* _EXERCISE DESCRIPTION_
Below are some records. Retype exactly the lines from the one containing "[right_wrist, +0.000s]" through the one containing "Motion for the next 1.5", both included, skipping every picture.

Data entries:
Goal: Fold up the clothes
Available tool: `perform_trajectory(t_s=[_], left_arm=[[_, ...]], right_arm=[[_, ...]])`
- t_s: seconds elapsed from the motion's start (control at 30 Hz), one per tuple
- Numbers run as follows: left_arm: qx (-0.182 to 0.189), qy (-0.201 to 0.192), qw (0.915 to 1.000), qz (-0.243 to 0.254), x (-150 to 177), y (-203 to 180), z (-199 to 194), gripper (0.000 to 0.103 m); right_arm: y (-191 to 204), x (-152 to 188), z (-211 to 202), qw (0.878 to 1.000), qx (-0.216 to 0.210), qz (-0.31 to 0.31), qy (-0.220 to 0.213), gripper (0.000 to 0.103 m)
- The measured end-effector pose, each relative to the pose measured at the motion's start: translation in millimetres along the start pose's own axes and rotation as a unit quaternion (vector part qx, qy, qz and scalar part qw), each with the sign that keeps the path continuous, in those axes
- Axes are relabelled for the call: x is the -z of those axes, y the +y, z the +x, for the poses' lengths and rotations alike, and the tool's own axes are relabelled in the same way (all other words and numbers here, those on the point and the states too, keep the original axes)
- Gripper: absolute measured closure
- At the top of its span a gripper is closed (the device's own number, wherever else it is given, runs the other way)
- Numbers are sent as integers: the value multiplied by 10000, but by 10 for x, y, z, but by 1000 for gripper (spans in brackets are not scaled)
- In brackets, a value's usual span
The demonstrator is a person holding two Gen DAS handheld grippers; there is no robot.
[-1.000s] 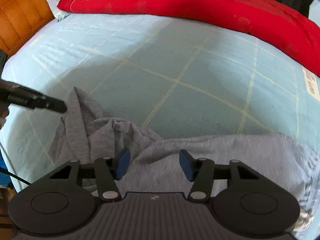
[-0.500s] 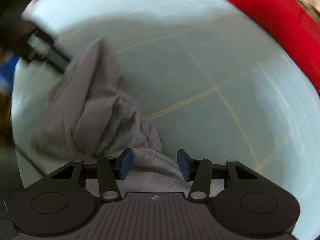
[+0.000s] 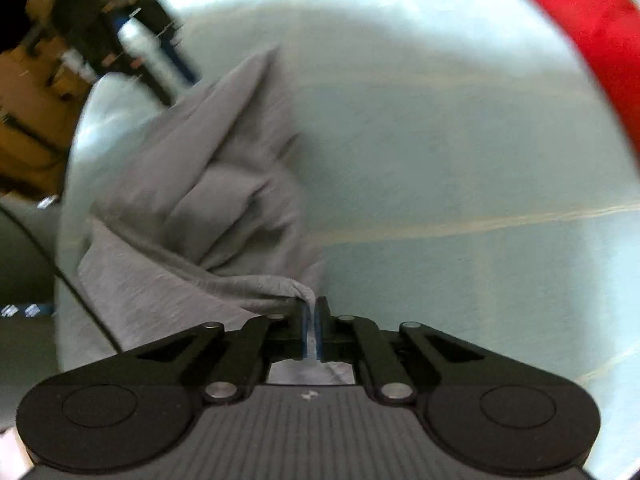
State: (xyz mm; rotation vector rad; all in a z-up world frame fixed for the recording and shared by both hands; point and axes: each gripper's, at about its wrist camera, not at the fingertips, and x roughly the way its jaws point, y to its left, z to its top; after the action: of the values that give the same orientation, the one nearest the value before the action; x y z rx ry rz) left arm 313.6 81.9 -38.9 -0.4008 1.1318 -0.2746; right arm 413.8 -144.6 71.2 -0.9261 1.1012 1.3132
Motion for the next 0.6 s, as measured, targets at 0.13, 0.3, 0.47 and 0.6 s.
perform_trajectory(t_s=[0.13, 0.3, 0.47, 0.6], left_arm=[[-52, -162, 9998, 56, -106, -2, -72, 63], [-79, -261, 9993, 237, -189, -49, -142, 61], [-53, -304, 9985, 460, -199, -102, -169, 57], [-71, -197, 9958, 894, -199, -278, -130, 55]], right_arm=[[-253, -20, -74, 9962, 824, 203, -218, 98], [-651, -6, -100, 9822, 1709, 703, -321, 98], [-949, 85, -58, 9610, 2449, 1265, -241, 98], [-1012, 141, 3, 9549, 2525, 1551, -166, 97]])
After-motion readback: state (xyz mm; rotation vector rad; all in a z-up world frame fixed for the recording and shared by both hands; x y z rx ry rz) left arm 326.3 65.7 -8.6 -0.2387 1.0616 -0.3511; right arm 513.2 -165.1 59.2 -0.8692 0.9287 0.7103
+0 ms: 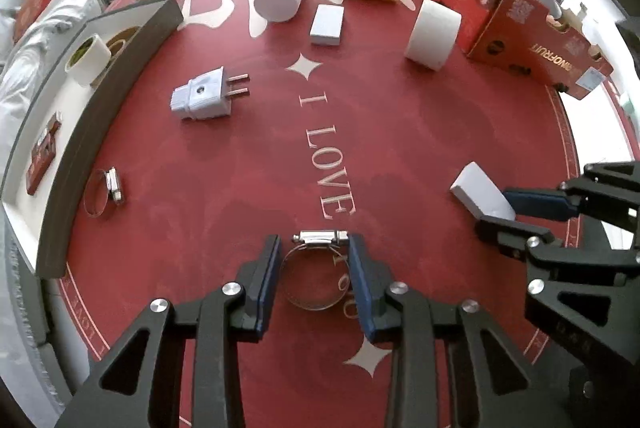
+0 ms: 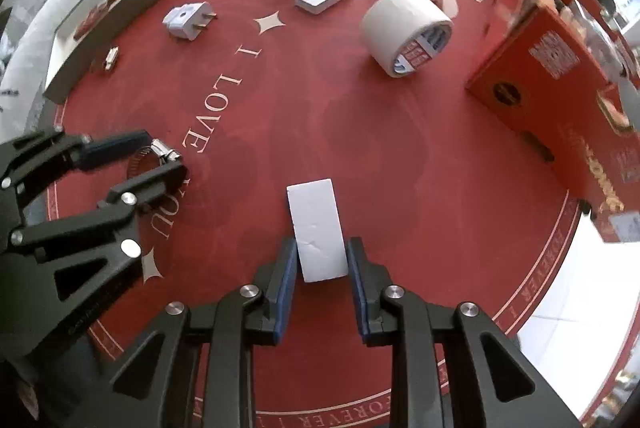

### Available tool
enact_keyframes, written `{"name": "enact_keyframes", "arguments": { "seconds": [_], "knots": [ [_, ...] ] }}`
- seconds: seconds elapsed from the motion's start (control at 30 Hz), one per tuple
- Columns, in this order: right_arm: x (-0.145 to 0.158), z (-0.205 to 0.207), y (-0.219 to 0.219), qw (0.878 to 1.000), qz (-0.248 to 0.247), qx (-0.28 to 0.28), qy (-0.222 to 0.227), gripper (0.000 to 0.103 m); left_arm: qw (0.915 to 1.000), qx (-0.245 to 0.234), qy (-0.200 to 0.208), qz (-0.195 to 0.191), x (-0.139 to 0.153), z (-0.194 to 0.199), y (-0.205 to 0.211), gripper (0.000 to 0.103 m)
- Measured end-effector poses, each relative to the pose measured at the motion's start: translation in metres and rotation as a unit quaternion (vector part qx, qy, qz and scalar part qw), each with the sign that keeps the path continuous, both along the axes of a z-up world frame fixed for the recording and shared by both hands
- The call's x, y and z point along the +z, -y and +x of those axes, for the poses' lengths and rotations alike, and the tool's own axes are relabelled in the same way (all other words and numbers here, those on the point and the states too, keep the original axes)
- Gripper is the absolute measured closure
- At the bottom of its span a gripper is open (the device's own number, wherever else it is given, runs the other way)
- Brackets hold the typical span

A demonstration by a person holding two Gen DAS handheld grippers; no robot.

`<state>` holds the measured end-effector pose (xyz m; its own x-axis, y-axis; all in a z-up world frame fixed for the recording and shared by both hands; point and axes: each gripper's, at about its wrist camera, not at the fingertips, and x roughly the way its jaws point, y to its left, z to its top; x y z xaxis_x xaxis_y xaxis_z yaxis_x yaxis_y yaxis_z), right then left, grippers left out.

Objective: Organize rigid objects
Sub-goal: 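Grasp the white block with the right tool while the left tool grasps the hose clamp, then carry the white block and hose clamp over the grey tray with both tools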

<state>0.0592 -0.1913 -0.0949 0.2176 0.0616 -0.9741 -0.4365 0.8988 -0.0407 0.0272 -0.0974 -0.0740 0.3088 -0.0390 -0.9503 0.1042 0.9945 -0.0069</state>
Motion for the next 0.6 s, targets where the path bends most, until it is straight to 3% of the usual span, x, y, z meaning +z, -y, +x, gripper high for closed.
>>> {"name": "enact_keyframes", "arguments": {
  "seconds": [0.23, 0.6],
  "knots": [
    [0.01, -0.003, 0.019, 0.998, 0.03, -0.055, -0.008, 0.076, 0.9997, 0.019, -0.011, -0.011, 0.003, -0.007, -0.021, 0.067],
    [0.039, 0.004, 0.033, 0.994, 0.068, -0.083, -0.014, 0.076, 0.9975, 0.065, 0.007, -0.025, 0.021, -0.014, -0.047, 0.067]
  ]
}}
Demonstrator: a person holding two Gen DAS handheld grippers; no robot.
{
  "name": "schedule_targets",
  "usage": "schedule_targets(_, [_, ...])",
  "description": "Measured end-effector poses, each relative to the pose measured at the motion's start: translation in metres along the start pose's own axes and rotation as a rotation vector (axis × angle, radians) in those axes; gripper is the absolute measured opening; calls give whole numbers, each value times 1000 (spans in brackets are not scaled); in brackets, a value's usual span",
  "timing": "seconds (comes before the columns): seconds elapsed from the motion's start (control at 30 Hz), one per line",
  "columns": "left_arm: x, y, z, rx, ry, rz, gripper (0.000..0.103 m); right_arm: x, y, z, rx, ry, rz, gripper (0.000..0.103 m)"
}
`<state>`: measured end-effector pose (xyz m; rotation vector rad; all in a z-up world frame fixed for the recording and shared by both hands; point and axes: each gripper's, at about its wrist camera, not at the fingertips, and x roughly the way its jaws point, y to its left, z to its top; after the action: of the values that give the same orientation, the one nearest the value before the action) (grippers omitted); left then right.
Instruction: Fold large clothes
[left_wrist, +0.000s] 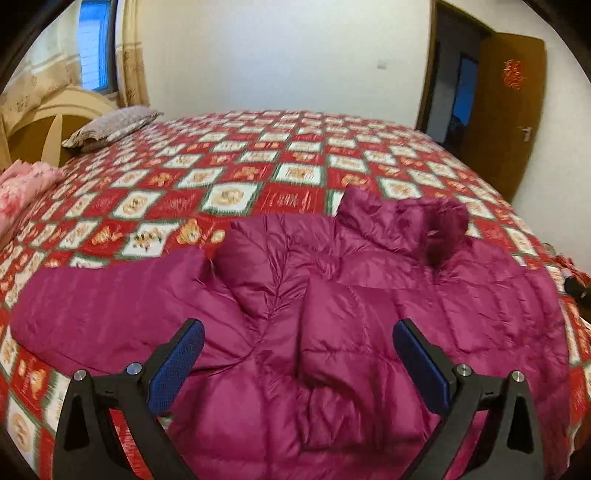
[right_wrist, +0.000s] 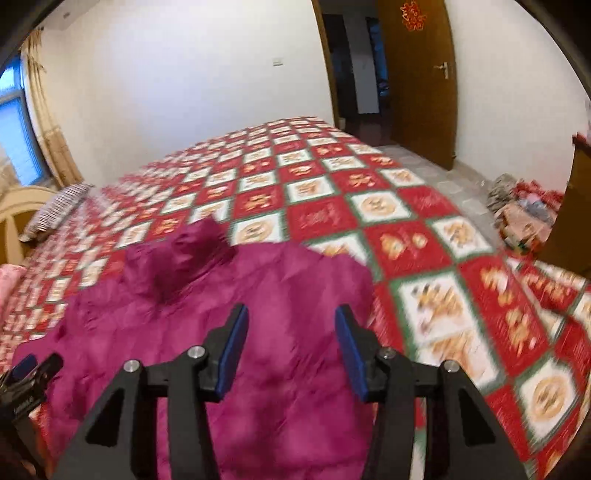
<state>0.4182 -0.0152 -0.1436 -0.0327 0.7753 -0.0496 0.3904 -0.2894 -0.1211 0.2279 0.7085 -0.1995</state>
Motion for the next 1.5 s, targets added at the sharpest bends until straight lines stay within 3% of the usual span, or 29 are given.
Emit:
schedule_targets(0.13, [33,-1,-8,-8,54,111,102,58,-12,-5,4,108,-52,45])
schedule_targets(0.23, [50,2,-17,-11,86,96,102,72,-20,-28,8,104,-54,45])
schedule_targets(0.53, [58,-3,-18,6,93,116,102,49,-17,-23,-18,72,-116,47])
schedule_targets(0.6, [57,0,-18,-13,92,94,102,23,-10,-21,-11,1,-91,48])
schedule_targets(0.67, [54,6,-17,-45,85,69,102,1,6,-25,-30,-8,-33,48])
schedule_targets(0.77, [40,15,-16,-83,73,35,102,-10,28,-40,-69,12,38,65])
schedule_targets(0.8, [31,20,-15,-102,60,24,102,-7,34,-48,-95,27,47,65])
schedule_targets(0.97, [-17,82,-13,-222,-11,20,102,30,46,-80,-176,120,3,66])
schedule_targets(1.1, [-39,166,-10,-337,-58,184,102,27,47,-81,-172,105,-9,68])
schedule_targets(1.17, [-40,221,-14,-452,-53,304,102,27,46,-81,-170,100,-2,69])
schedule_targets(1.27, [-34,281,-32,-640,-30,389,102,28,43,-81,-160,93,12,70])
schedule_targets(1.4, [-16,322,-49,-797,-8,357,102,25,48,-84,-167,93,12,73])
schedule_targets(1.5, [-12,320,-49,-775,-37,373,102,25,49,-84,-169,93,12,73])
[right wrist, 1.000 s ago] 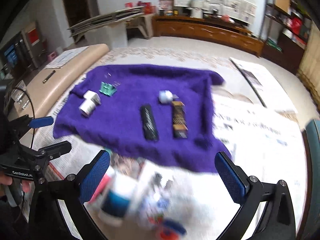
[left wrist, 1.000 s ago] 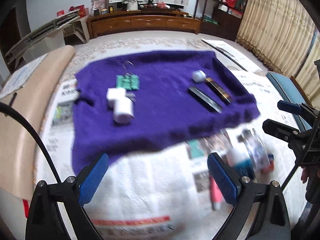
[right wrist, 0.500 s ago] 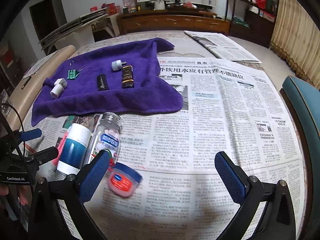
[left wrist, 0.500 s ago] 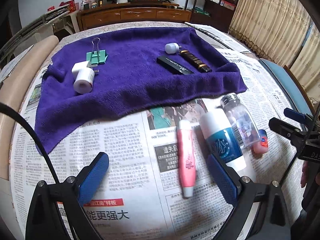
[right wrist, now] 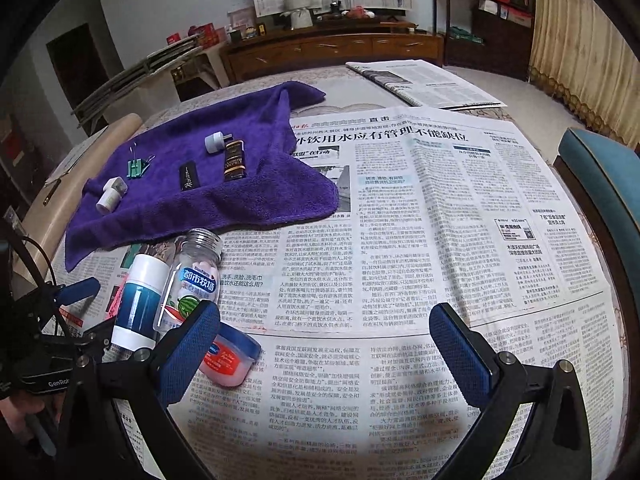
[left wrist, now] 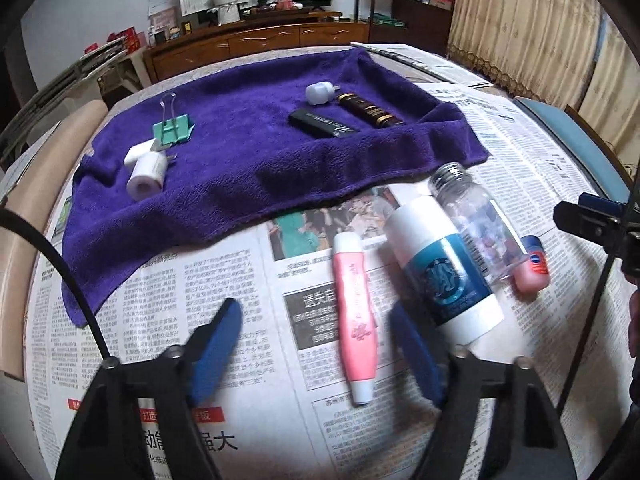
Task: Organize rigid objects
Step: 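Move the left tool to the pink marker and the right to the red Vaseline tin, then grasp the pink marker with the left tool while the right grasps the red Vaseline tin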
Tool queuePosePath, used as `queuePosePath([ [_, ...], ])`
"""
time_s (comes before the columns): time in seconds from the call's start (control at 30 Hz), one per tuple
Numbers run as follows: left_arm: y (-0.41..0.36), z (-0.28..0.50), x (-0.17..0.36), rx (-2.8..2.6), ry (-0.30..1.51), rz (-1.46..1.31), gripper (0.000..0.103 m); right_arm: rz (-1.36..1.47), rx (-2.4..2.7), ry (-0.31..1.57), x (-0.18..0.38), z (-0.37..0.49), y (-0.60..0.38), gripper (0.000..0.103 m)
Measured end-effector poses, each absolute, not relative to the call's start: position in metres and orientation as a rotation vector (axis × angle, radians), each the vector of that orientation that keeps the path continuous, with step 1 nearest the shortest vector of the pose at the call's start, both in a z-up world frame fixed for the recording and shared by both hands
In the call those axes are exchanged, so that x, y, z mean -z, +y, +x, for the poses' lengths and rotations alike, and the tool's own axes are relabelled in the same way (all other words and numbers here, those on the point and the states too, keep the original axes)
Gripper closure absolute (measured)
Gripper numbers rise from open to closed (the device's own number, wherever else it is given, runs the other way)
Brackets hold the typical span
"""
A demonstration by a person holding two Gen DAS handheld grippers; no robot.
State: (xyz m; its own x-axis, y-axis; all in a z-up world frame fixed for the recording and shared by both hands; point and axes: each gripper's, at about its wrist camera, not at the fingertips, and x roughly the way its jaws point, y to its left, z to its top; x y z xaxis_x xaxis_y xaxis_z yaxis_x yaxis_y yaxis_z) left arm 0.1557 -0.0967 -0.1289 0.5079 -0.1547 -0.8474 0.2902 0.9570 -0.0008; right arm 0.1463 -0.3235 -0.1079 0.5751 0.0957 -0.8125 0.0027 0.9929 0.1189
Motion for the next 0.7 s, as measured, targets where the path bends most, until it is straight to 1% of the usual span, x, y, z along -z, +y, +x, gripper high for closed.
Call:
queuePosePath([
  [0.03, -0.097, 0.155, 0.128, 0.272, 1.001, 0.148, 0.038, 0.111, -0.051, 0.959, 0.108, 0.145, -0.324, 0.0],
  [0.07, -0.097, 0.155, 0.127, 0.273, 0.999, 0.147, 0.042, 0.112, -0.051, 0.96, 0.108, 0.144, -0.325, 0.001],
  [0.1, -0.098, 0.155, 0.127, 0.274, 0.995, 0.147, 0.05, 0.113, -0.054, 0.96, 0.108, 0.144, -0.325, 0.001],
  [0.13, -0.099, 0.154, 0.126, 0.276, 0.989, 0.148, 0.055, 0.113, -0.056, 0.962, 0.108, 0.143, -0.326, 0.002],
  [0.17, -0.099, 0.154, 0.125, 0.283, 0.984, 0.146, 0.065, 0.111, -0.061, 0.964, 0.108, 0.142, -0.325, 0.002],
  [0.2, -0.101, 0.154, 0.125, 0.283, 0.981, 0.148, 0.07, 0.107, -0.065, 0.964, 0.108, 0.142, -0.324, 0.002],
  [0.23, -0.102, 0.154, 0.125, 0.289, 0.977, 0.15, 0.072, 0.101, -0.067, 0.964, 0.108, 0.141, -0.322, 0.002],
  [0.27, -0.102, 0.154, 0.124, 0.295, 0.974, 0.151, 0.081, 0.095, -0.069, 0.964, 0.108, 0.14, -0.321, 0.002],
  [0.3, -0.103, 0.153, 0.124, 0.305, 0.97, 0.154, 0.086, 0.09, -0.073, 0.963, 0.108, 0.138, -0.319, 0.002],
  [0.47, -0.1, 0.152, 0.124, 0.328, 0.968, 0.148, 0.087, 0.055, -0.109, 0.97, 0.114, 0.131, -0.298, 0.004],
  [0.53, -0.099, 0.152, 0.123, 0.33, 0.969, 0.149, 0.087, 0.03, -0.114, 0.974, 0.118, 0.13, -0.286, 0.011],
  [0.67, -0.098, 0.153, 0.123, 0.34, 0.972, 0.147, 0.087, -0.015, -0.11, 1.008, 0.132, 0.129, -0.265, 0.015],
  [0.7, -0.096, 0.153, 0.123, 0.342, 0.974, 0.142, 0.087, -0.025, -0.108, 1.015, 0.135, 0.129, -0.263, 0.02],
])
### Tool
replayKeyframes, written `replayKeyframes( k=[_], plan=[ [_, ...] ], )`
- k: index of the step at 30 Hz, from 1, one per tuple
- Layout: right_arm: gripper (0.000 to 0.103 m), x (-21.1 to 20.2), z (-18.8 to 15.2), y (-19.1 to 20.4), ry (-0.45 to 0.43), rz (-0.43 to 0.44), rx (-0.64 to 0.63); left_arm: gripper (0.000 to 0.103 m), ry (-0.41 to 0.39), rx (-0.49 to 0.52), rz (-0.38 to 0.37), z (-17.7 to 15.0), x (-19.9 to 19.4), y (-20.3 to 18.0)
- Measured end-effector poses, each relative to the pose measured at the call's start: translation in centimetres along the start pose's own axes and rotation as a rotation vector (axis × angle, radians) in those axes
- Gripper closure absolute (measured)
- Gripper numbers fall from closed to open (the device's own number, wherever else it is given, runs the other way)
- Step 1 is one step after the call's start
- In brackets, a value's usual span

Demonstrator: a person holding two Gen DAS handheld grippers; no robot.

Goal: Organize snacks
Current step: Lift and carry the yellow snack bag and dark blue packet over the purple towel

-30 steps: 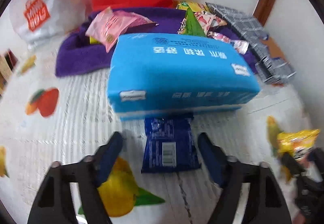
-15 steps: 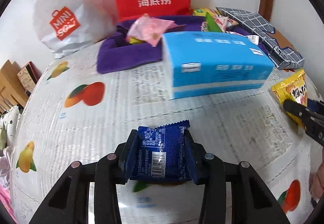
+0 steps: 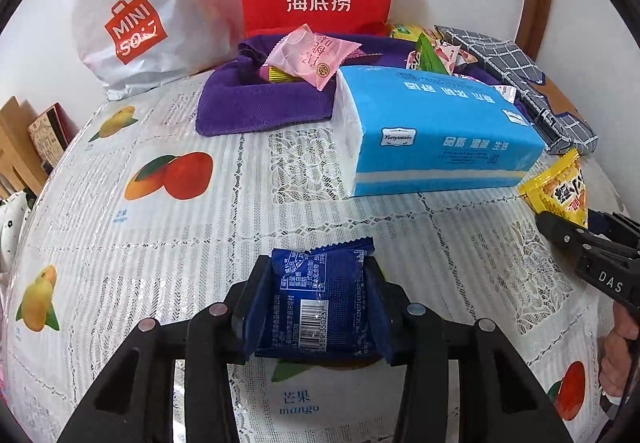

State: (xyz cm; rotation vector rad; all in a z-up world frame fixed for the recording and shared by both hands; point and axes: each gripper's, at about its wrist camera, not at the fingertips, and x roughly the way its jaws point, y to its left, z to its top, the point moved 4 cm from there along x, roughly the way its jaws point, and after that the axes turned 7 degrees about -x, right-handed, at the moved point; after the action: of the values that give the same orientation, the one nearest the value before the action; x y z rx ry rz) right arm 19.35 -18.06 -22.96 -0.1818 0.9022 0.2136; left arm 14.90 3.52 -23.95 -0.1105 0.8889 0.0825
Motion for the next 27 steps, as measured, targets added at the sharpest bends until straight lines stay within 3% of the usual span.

* _THE COMPLETED TASK_
[right_wrist, +0.000s] 
<state>0.4182 -0.0152 -0.1436 -0.0327 0.7753 -0.0496 0.3904 -0.2894 -0.1211 0.2279 0.7085 -0.1995</state>
Motion for the next 1.5 s, targets added at the sharpest bends until straight lines stay within 3% of the usual span, or 29 are given.

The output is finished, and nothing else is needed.